§ **Aim of the task**: Where the line containing "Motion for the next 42" appears in the entries below, start there and print only that line and every line after it, exactly, through the end, excluding pictures.
*** Source data
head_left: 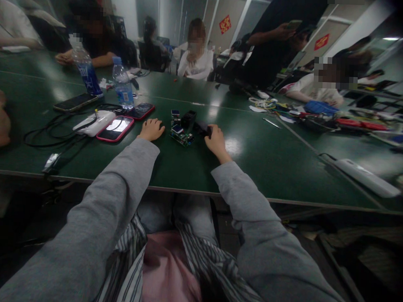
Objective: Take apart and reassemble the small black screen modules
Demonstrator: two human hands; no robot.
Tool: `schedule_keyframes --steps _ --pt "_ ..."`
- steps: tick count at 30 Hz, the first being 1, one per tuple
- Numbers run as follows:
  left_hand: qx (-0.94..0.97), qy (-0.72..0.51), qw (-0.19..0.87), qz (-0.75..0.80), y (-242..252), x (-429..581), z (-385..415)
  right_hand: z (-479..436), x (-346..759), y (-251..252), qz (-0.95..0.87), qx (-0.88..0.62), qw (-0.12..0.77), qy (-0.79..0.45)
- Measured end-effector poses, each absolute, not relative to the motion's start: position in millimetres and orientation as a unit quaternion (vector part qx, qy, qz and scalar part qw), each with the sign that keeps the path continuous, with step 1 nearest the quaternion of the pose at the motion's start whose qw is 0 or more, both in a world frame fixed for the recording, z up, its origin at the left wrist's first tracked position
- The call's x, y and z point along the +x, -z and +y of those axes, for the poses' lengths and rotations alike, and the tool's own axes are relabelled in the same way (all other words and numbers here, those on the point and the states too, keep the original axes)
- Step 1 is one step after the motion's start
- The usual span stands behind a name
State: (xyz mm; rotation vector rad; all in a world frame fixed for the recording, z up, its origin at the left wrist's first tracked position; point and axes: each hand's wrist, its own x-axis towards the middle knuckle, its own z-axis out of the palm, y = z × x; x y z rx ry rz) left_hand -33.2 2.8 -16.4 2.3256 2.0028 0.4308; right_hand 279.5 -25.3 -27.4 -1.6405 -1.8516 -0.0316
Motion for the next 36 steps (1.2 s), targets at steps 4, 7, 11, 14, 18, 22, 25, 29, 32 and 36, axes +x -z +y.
schedule_keyframes --steps 4,7,11,14,18,22,25,29,32,36 --pt "0.749 -0.136 0.017 0.648 17.2 -32.7 3.0 -23.7 280.8 29.0 -0.708 -0.623 0.333 0.011" --pt "0.748 -0.143 0.013 0.648 18.2 -32.9 3.3 -23.7 281.3 29.5 -0.708 -0.623 0.332 0.008" --pt "0.749 -0.143 0.013 0.646 18.5 -33.1 3.2 -25.1 280.6 28.5 -0.708 -0.625 0.328 0.007" --pt "0.751 -0.141 0.015 0.645 17.6 -33.0 2.5 -26.4 279.8 27.3 -0.707 -0.627 0.326 0.007" --pt "0.749 -0.140 0.018 0.647 17.1 -32.8 2.6 -27.0 279.5 27.1 -0.707 -0.628 0.325 0.006" --pt "0.748 -0.142 0.019 0.648 17.6 -32.9 3.3 -26.0 280.3 28.3 -0.709 -0.622 0.333 0.006" --pt "0.749 -0.142 0.019 0.647 17.4 -33.0 3.2 -25.3 280.8 29.1 -0.709 -0.620 0.335 0.007" --pt "0.749 -0.143 0.019 0.647 16.6 -32.6 1.8 -25.2 280.7 28.7 -0.711 -0.621 0.330 0.010" --pt "0.748 -0.145 0.019 0.647 16.4 -32.3 1.2 -25.7 280.0 27.8 -0.711 -0.624 0.324 0.011" --pt "0.748 -0.147 0.020 0.647 17.0 -32.4 2.4 -26.6 279.2 26.9 -0.711 -0.624 0.325 0.013"
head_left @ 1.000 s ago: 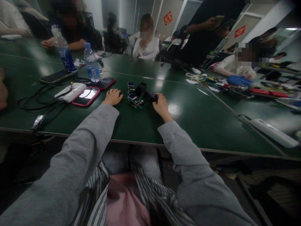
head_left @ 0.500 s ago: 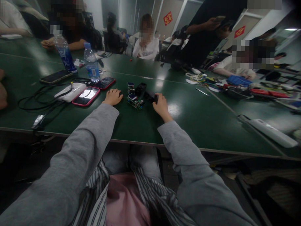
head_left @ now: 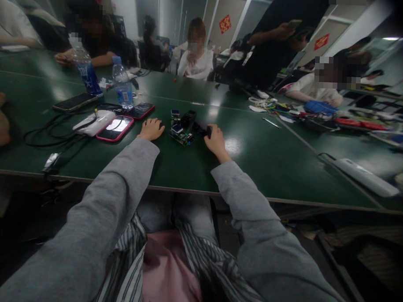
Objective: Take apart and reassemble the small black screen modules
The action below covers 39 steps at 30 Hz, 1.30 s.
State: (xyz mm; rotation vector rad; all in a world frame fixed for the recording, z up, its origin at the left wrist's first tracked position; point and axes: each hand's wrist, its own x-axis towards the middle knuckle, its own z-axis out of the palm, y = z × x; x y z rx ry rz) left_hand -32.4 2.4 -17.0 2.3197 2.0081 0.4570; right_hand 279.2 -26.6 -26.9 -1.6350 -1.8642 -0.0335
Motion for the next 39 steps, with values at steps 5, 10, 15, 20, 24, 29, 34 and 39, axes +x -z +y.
schedule_keyframes --steps 5,10,15,20,24,29,34,39 --pt "0.746 -0.147 0.019 0.649 18.0 -32.6 3.6 -27.0 279.0 26.5 -0.710 -0.623 0.328 0.013" --pt "0.747 -0.142 0.017 0.649 18.0 -33.0 3.2 -26.5 279.0 27.0 -0.707 -0.625 0.332 0.011" --pt "0.746 -0.145 0.032 0.649 16.9 -33.6 3.3 -25.2 280.5 29.0 -0.710 -0.620 0.334 0.007" --pt "0.747 -0.146 0.037 0.648 15.5 -33.0 2.5 -24.9 281.0 29.5 -0.710 -0.615 0.343 0.003" --pt "0.745 -0.145 0.030 0.651 16.1 -32.0 1.9 -26.9 279.3 27.2 -0.705 -0.619 0.345 -0.001" --pt "0.746 -0.148 0.021 0.649 18.4 -32.5 3.1 -27.1 277.1 23.7 -0.695 -0.628 0.349 -0.011" --pt "0.746 -0.140 0.024 0.650 17.1 -33.3 3.2 -24.0 279.8 17.4 -0.660 -0.625 0.418 -0.003" --pt "0.747 -0.140 0.024 0.649 16.6 -33.4 3.4 -19.0 292.3 14.9 -0.617 -0.649 0.445 0.021"
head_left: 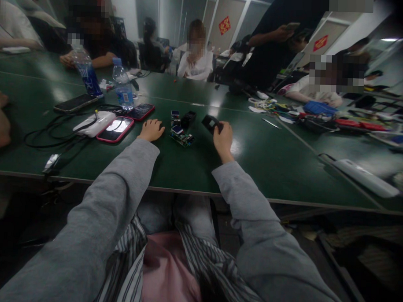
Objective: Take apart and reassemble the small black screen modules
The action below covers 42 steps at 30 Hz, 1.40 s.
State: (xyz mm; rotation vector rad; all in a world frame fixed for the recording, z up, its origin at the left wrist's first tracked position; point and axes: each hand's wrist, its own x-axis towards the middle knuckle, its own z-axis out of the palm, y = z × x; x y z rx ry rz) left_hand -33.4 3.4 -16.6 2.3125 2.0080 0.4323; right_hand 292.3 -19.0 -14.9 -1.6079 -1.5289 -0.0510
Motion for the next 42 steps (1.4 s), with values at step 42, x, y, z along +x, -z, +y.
schedule_keyframes --steps 42 --pt "0.753 -0.139 0.026 0.643 19.0 -35.7 6.9 -46.2 253.9 3.4 -0.670 -0.620 0.403 0.066"
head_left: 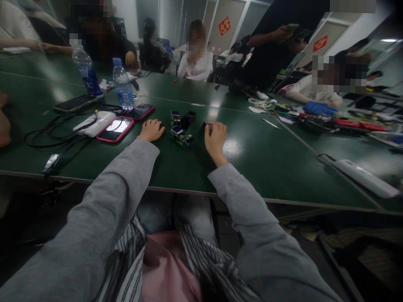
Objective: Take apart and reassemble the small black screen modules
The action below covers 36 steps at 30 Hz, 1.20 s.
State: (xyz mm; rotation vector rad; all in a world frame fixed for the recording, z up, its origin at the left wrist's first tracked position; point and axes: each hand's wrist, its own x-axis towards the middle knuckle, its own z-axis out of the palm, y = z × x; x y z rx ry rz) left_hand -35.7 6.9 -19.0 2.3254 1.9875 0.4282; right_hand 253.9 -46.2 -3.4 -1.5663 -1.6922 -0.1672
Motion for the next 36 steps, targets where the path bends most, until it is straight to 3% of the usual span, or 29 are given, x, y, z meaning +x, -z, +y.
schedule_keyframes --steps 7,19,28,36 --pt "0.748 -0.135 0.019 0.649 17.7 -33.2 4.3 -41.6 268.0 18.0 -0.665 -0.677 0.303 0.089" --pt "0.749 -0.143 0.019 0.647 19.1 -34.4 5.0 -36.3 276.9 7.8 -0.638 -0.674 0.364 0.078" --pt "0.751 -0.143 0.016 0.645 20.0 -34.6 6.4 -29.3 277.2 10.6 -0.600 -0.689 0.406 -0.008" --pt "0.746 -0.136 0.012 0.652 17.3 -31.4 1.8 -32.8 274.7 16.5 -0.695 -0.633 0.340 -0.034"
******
§ **Final answer**:
Motion for the next 42 steps (1.4 s), with values at step 42, x, y, z along +x, -z, +y.
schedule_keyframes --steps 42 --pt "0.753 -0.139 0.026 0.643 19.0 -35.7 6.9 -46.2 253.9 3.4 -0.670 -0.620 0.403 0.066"
head_left: 
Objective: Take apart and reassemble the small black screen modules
The action below covers 36 steps at 30 Hz, 1.20 s.
State: (xyz mm; rotation vector rad; all in a world frame fixed for the recording, z up, its origin at the left wrist's first tracked position; point and axes: each hand's wrist, its own x-axis towards the middle knuckle, its own z-axis out of the palm, y = z × x; x y z rx ry rz) left_hand -35.7 6.9 -19.0 2.3254 1.9875 0.4282; right_hand 253.9 -46.2 -3.4 -1.5663 -1.6922 -0.1672
Motion for the next 36 steps, targets where the path bends most, until it is straight to 3% of the usual span, or 29 are given, x, y, z meaning +x, -z, +y.
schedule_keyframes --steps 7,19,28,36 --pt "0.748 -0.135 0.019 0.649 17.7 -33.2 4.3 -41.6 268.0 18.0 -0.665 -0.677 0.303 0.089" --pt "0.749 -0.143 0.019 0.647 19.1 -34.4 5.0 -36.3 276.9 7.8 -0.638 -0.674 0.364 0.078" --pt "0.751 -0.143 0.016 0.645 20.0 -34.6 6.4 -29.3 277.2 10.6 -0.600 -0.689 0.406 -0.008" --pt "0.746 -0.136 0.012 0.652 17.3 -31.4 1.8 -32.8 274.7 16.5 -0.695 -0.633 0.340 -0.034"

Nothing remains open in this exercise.